- Born: Virginia Marie Westervelt May 30, 1925 Boston, Massachusetts, US
- Died: April 15, 2001 (aged 75) Old Lyme, Connecticut, US
- Resting place: Duck River Cemetery, Old Lyme, Connecticut, US
- Occupation: research chemist, nature field guide author
- Spouse: Roger Tory Peterson

= Virginia Marie Peterson =

American research chemist and nature field guide author (1935–2001)

Virginia Marie Peterson was the wife of Roger Tory Peterson, founder of the popular Peterson Field Guide series, and contributor to many books in that series They wed in 1976, both having been previously married and divorced, she once and him twice. At the time of their marriage, Roger Tory Peterson was a well known naturalist, artist and the author of fourteen books including popular field guides to birds and many other taxonomic groups, including trees, flowering plants, ferns, mammals and insects.
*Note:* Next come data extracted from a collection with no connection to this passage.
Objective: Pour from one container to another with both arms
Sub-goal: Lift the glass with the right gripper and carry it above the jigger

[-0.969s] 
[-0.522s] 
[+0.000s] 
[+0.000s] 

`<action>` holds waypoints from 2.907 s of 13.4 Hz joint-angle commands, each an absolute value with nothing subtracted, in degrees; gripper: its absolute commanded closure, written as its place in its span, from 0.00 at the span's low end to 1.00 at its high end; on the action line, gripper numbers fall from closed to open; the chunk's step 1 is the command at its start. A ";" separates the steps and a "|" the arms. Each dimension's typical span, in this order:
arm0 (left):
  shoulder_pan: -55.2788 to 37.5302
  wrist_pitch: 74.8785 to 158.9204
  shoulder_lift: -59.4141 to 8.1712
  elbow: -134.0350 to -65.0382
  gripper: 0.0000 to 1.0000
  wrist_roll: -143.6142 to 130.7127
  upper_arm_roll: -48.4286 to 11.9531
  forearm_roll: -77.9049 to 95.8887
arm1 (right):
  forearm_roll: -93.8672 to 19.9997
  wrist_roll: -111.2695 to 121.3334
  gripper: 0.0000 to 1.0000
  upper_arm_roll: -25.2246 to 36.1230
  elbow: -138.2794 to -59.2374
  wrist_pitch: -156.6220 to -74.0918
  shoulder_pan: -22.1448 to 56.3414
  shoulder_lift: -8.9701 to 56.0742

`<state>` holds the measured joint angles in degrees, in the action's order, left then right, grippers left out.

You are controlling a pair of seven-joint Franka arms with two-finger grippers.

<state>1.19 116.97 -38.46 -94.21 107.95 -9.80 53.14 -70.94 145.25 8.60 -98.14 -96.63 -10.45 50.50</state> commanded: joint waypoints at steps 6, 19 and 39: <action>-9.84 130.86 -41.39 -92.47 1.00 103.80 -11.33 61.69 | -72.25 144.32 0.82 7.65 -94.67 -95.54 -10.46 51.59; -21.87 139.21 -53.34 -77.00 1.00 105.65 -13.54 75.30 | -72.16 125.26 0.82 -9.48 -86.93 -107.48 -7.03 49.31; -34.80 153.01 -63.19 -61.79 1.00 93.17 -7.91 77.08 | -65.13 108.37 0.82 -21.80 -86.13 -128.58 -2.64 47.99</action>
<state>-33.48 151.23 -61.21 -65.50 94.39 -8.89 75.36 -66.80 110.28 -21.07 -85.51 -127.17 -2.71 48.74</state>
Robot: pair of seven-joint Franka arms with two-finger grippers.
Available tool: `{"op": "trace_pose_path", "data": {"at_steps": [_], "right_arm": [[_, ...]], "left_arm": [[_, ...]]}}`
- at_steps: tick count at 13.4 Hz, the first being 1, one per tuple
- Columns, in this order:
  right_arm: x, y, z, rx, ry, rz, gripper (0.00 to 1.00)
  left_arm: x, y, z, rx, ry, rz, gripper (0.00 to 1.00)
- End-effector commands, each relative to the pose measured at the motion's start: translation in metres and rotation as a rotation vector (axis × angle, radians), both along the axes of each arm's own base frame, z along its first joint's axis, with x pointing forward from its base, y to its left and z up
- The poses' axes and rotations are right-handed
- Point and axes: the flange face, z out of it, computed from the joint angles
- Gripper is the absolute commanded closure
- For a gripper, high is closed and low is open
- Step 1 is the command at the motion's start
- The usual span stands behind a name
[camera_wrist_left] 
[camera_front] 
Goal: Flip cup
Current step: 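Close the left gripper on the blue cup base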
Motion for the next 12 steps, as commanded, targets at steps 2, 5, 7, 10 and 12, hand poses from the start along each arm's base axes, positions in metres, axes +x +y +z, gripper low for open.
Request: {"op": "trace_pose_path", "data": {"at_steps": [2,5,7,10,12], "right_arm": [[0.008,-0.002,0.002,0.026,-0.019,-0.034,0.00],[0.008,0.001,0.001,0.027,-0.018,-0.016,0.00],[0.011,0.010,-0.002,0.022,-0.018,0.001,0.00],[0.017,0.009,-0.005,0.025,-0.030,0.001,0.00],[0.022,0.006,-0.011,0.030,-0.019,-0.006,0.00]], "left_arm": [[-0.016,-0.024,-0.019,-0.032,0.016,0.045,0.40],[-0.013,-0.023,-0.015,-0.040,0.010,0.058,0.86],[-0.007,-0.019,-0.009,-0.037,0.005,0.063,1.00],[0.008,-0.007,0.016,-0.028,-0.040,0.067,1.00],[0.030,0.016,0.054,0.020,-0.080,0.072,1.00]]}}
Virginia Peterson contributed the first set of species range maps to the updated fifth edition of A Field Guide to the Birds. The first guide in the popular Peterson Field Guide series was published in 1934. The introduction of the range maps was reflected in the copyright of this and the updated field guide in the series for western birds, with her range maps, being expanded to include Virginia Peterson.
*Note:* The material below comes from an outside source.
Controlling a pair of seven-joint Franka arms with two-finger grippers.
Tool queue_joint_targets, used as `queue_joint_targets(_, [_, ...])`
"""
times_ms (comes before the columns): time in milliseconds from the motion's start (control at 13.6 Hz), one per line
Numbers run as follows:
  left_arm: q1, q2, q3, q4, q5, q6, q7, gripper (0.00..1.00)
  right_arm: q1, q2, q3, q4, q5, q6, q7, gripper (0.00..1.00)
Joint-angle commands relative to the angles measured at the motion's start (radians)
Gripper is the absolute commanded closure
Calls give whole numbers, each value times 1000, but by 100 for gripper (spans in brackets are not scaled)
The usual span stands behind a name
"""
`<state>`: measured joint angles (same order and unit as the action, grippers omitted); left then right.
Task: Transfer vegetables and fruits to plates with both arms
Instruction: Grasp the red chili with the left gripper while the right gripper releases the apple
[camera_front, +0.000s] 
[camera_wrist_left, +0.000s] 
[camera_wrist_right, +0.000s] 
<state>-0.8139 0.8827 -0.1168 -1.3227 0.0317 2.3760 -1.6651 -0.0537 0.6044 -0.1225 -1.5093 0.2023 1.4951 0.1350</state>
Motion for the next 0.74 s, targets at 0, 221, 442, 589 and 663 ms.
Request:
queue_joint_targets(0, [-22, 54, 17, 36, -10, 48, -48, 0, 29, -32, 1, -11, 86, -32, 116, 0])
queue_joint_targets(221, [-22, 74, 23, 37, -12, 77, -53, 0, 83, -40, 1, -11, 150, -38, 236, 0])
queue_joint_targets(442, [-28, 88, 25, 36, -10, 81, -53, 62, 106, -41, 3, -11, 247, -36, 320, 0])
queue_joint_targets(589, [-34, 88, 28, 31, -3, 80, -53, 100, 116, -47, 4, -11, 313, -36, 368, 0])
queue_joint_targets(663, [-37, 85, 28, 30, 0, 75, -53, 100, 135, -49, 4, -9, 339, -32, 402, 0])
== Range Maps in Ornithology and Conservation Biology ==
When Virginia Peterson first developed and introduced range maps for birds to birdwatchers, ornithologist and conservation biologists, satellite data and digital maps were not publicly available, and GPS tracking with geolocators in ornithology and ecology was not yet developed. With increasing affordability range maps have become an important tool in conservation biology. In addition, the location metadata on photographs taken with smartphones, has allowed citizen scientists to upload information to databases such as e-bird to support interactive range maps.

== Awards ==

- 2001 Roger Tory Peterson Medal, Harvard Museum of Natural History, Harvard University

== Publications ==
Peterson, R. T. and Peterson, V. M. (2002). Peterson Field Guide to Birds of Eastern and Central North America. Fifth Edition. United States: Houghton Mifflin Harcourt.
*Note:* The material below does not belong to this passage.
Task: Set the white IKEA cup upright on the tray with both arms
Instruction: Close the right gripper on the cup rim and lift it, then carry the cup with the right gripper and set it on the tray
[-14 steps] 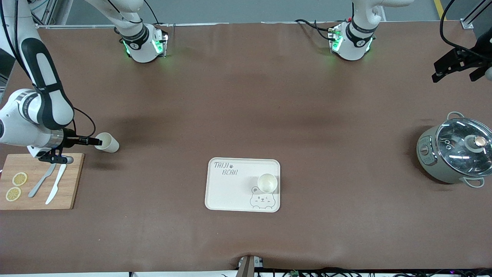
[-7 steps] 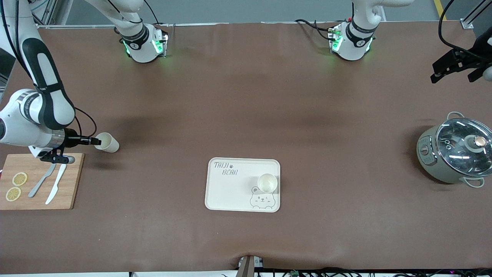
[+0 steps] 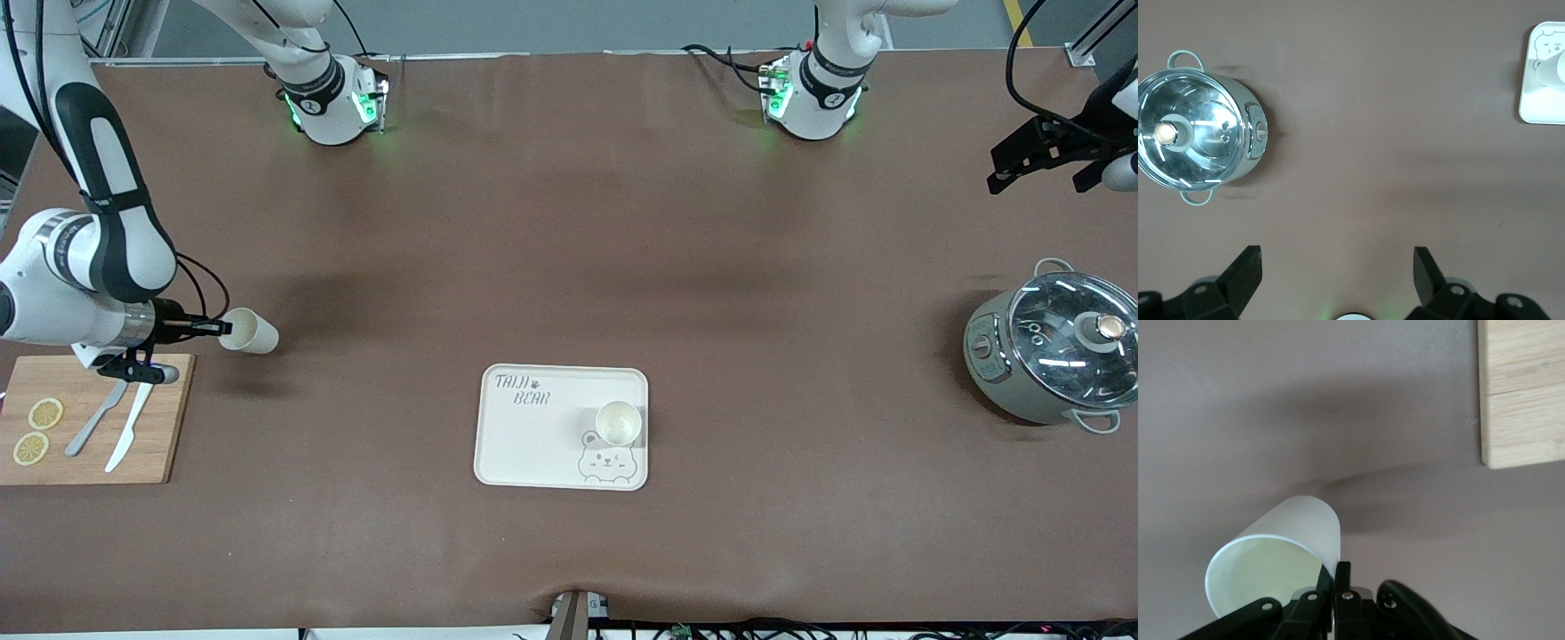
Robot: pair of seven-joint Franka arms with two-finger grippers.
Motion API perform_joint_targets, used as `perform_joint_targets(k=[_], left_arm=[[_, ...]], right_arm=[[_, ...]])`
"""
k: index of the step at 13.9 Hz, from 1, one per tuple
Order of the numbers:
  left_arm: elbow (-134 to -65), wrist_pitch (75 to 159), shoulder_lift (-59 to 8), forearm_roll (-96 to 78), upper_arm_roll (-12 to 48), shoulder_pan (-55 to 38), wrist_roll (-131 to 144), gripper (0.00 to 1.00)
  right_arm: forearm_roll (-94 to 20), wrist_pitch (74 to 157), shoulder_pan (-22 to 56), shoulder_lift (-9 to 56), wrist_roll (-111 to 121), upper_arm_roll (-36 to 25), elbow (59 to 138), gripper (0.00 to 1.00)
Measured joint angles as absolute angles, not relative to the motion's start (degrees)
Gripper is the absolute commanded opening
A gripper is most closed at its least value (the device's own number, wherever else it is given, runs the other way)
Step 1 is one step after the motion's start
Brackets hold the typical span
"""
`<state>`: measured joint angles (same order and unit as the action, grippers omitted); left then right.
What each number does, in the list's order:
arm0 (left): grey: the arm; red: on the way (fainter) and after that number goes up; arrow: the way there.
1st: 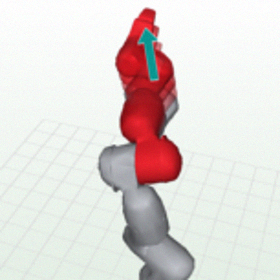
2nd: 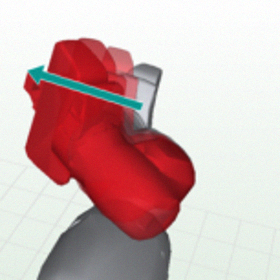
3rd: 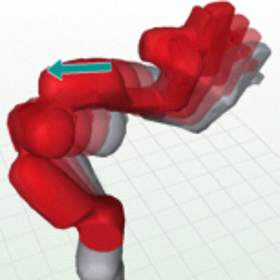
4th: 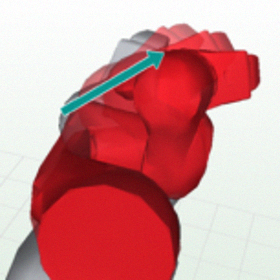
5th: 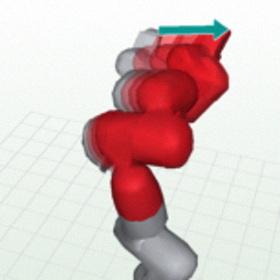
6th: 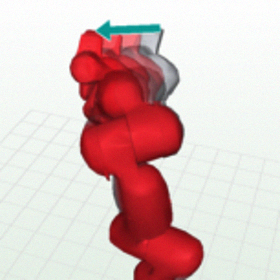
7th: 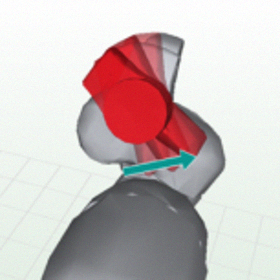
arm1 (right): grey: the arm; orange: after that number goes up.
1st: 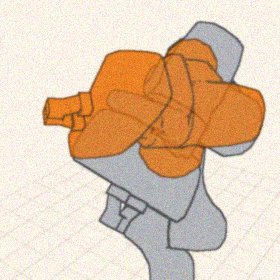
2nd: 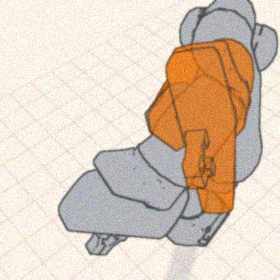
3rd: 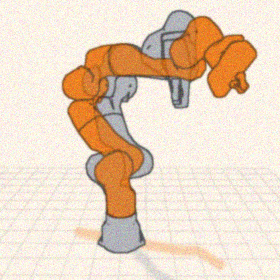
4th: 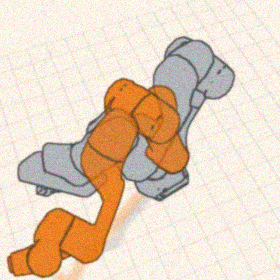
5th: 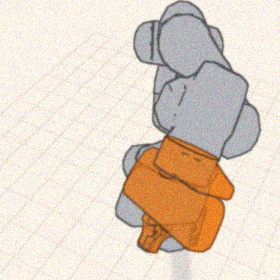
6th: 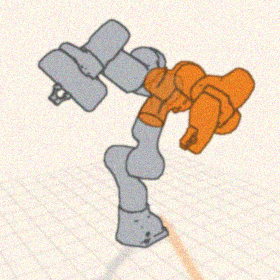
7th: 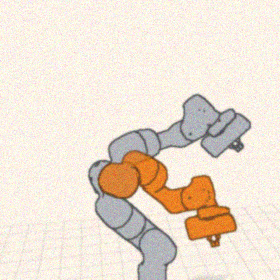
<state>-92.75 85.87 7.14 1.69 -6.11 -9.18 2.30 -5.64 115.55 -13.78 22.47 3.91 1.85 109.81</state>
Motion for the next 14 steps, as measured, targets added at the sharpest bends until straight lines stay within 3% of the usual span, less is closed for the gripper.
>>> perform_joint_targets(k=[6,12,14], left_arm=[[-92.2,86.2,7.0,1.7,-6.0,-9.2,2.3,1.0],[-91.1,86.2,7.0,1.7,-5.8,-9.1,2.3,1.0],[-91.1,86.2,7.0,1.7,-3.2,-7.4,2.3,1.0]], right_arm=[[-12.0,113.4,-4.8,23.0,-11.2,2.2,102.3,0.0],[-13.4,113.8,3.4,29.5,-28.5,2.4,92.3,0.0],[-13.4,114.6,7.3,31.8,-34.9,2.5,89.4,0.0]])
Peterson, R. T. and Peterson, V. M. (1999). A Field Guide to the Birds: Eastern and Central North America: Large Format Edition. United States: Houghton Mifflin. ISBN 978-0-395-96371-5

Peterson, R. T. and Peterson, V. M. (1990). A Field Guide to Western Birds: A Completely New Guide to Field Marks of All Species Found in North America West of the 100th Meridian and North of Mexico. Third Edition. Boston, New York USA: Houghton Mifflin. ISBN 978-0-618-13218-8

Peterson, R. T. and Peterson, V. M. (1983) Audubon's Birds of America: The National Audubon Society Baby Elephant Folio. United States: Abbeville Press, Incorporated.